A great place to start is at the public library. Most libraries offer Baby and Me reading time to help inspire reading with young children. Children’s librarians can guide you to board books for infants and toddlers, and picture books for preschoolers.
Another great resource is the Dolly Parton Imagination Library. The Dolly Parton Imagination Library Program provides free books to participants each month. The United Way of Benton Co provides support for this program to local rural residents. If you live in Monroe, Philomath, Alsea, or Blodgett, you can sign up to receive free books here: https://imaginationlibrary.com/usa/find-my-program/
Reading regularly to your baby, toddler and preschooler is the very best way to facilitate language development and early literacy.
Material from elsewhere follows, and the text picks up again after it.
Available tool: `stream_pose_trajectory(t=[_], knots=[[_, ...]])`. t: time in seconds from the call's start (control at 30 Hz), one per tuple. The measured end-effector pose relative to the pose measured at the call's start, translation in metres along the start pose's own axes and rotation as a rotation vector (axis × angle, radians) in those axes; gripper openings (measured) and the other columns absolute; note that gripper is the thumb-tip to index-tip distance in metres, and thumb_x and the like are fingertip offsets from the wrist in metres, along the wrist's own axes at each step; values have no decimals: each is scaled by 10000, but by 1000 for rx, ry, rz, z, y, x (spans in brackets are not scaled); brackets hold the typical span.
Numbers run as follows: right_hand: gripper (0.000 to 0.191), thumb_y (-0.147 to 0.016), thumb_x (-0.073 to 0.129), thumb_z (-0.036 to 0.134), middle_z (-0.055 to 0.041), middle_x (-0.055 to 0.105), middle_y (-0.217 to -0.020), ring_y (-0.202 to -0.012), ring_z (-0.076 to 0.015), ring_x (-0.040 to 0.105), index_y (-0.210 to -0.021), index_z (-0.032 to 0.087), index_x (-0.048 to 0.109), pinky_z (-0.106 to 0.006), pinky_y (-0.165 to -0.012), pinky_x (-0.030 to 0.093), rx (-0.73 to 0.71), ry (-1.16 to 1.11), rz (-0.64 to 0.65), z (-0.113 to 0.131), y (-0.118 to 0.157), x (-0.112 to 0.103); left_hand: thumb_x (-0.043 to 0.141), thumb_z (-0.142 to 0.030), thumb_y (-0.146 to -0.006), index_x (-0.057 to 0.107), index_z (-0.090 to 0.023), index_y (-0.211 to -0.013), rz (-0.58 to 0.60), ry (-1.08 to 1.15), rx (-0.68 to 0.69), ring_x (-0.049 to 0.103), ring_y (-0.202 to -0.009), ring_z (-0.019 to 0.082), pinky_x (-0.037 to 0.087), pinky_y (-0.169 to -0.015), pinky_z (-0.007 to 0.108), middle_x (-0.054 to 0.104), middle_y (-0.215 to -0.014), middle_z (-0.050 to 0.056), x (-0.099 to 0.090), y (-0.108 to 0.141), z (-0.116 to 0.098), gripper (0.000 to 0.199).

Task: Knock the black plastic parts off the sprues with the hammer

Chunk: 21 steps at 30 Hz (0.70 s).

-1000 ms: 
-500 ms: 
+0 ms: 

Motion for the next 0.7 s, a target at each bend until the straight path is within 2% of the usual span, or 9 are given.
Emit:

A sound foundation in language supports early literacy and sets children on a path for success in their school years.
For more information on speech and language development, check out the Communicative Language checklist here:
JOIN US November 6th for the next installment of our Protective Factors series: Knowledge of Parenting & Child Development. Dr. Aoife Magee, Director of the Parenting Success Network and a family and teacher supporter for over 30 years, leads this dynamic workshop that will help parents and educators alike learn how to provide children with respectful communication, consistent expectations, and promote independence. Free to parents; $20 for educators (Set 2 credit available) Call 917-541-4884 for more information and to register.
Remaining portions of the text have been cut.